## Work order
Go through the material below and tally every line with the string "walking". Reply with the number only.

## Information shown
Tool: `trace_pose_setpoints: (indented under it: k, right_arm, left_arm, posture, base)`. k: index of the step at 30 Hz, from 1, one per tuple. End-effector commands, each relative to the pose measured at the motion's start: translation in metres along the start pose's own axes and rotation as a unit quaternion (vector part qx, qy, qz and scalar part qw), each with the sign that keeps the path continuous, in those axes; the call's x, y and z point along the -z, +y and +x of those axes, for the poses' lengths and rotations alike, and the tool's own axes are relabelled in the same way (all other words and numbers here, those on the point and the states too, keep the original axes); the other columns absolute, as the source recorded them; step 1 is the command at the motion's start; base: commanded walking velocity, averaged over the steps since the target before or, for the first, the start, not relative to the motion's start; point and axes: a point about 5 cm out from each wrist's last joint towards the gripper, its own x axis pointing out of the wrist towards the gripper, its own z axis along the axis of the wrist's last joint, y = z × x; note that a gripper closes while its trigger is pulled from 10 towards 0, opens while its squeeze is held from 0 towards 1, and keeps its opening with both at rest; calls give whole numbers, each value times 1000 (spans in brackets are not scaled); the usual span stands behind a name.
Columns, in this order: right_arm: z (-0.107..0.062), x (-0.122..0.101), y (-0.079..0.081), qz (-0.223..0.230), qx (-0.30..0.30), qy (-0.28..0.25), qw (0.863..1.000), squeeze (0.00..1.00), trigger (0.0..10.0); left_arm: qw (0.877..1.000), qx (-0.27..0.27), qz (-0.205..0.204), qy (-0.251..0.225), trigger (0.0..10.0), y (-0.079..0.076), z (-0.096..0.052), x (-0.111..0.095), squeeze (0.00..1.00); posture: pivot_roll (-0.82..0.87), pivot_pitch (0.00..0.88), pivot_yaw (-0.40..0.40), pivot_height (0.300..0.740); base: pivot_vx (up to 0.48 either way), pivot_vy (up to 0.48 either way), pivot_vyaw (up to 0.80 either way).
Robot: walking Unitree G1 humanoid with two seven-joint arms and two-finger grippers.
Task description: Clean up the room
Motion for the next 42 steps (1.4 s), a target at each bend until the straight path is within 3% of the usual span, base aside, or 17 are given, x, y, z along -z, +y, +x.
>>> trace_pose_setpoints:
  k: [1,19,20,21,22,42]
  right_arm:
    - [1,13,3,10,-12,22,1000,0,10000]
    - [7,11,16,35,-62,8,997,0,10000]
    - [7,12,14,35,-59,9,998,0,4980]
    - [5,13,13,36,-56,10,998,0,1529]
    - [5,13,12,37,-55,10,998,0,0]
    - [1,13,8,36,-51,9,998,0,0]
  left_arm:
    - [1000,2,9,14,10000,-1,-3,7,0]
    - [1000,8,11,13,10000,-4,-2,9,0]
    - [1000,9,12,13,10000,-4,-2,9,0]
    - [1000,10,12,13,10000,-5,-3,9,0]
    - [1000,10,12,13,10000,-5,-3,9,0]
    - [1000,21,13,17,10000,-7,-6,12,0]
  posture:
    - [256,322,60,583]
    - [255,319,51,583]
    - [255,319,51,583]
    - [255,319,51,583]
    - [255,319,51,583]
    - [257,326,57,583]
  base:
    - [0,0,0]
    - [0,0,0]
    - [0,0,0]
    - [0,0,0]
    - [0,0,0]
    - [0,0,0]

## Task result
2